Pakar Hukum Sarankan Pendekatan Restoratif dalam Kasus Meme Jokowi-Prabowo yang Menjerat Mahasiswi ITB

Kasus mahasiswi Institut Teknologi Bandung (ITB) yang terjerat hukum akibat unggahan meme kontroversial yang menampilkan Presiden Joko Widodo dan Presiden Prabowo Subianto, menuai tanggapan dari berbagai pihak. Albert Aries, seorang pakar hukum pidana dari Universitas Trisakti, memberikan pandangannya terkait penanganan kasus ini.

Albert Aries menyarankan agar aparat penegak hukum mempertimbangkan pendekatan non-pidana dalam menyelesaikan perkara ini. Menurutnya, sanksi pidana seharusnya menjadi upaya terakhir (ultimum remedium) setelah opsi-opsi lain dieksplorasi. Ia menekankan pentingnya mengedepankan pembinaan sebagai alternatif yang lebih konstruktif.

"Prinsipnya masih ada sanksi-sanksi lain selain sanksi pidana yang dapat dikedepankan sebagai ultimum remedium, misalnya dengan pembinaan," ujar Albert Aries.

Namun, Albert juga menekankan bahwa keputusan akhir mengenai kelanjutan atau penghentian kasus ini tetap berada di tangan pihak kepolisian. Ia berharap, kasus ini dapat menjadi pelajaran berharga bagi masyarakat luas mengenai perbedaan antara kritik yang sah dan tindakan yang melanggar hukum.

Kasus ini bermula ketika seorang mahasiswi ITB ditangkap karena membuat dan mengunggah meme yang dianggap tidak senonoh, yang menampilkan visualisasi Presiden Joko Widodo dan Presiden Prabowo Subianto. Unggahan tersebut kemudian memicu reaksi dan berujung pada proses hukum.
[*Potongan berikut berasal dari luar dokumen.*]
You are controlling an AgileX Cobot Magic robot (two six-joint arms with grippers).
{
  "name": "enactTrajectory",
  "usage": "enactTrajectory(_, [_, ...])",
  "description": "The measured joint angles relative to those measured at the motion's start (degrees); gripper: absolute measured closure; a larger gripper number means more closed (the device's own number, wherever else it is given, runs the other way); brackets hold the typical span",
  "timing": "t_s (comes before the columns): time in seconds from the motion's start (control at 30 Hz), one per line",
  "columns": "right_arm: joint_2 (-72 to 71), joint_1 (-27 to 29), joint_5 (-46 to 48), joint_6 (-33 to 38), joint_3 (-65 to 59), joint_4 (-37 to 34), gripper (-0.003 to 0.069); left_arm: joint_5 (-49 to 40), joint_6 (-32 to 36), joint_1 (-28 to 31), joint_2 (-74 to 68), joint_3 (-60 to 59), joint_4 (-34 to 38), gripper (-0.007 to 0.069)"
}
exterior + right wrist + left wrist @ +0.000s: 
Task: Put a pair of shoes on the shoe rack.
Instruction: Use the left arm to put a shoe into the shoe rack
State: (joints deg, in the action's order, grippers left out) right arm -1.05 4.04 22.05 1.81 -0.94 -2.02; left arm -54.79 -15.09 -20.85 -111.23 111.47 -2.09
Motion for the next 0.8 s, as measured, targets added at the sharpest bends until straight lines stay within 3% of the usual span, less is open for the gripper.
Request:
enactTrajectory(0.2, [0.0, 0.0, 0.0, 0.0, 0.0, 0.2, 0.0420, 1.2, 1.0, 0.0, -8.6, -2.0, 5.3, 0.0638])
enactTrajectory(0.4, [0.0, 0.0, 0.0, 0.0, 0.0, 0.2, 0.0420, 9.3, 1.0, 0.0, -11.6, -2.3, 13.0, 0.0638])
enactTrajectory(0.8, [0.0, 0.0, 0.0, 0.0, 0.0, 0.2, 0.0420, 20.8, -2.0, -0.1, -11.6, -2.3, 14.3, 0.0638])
Menurut Albert, perbuatan mahasiswi tersebut berpotensi melanggar Pasal 45 Ayat 1 juncto Pasal 27 Ayat 1 Undang-Undang Informasi dan Transaksi Elektronik (UU ITE). Pasal ini mengatur tentang larangan menyebarkan informasi atau dokumen elektronik yang mengandung muatan yang melanggar kesusilaan.

Definisi pelanggaran kesusilaan sendiri, mengacu pada Pasal 406 Kitab Undang-Undang Hukum Pidana (KUHP) Baru, mencakup tindakan mempertontonkan ketelanjangan, alat kelamin, atau aktivitas seksual yang bertentangan dengan nilai-nilai yang berlaku di masyarakat.

Albert Aries mempertanyakan apakah unggahan foto dua orang laki-laki berciuman, yang notabene adalah Presiden ke-7 dan Presiden ke-8, melanggar norma kesusilaan yang dijunjung tinggi oleh bangsa Indonesia. Pertanyaan ini menggarisbawahi kompleksitas dalam menafsirkan batasan kesusilaan di era digital.

Kasus ini memicu perdebatan tentang kebebasan berekspresi, batasan kritik terhadap pejabat publik, dan penerapan UU ITE. Banyak pihak menyerukan agar aparat penegak hukum lebih bijaksana dalam menangani kasus-kasus serupa, dengan mengutamakan pendekatan yang edukatif dan restoratif.

Kasus ini menimbulkan pertanyaan krusial:

  • Sejauh mana batasan kebebasan berekspresi di dunia maya?
  • Bagaimana cara membedakan antara kritik yang konstruktif dan penghinaan?
  • Apakah UU ITE sudah tepat diterapkan dalam kasus-kasus seperti ini?

Pihak ITB sendiri telah mengonfirmasi kejadian ini dan menyatakan telah berkoordinasi dengan pihak-pihak terkait. Kasus ini diharapkan dapat menjadi momentum untuk merefleksikan kembali batasan kebebasan berekspresi dan pentingnya etika dalam bermedia sosial.

Albert menekankan bahwa aparat penegak hukum memiliki diskresi dalam menangani kasus ini. Ia berharap agar kepolisian dapat mempertimbangkan berbagai faktor, termasuk niat pelaku, dampak dari perbuatannya, dan potensi efek jera dari sanksi yang diberikan. Tujuan utama dari penegakan hukum seharusnya adalah untuk memberikan keadilan dan menjaga ketertiban umum, bukan sekadar menghukum pelaku.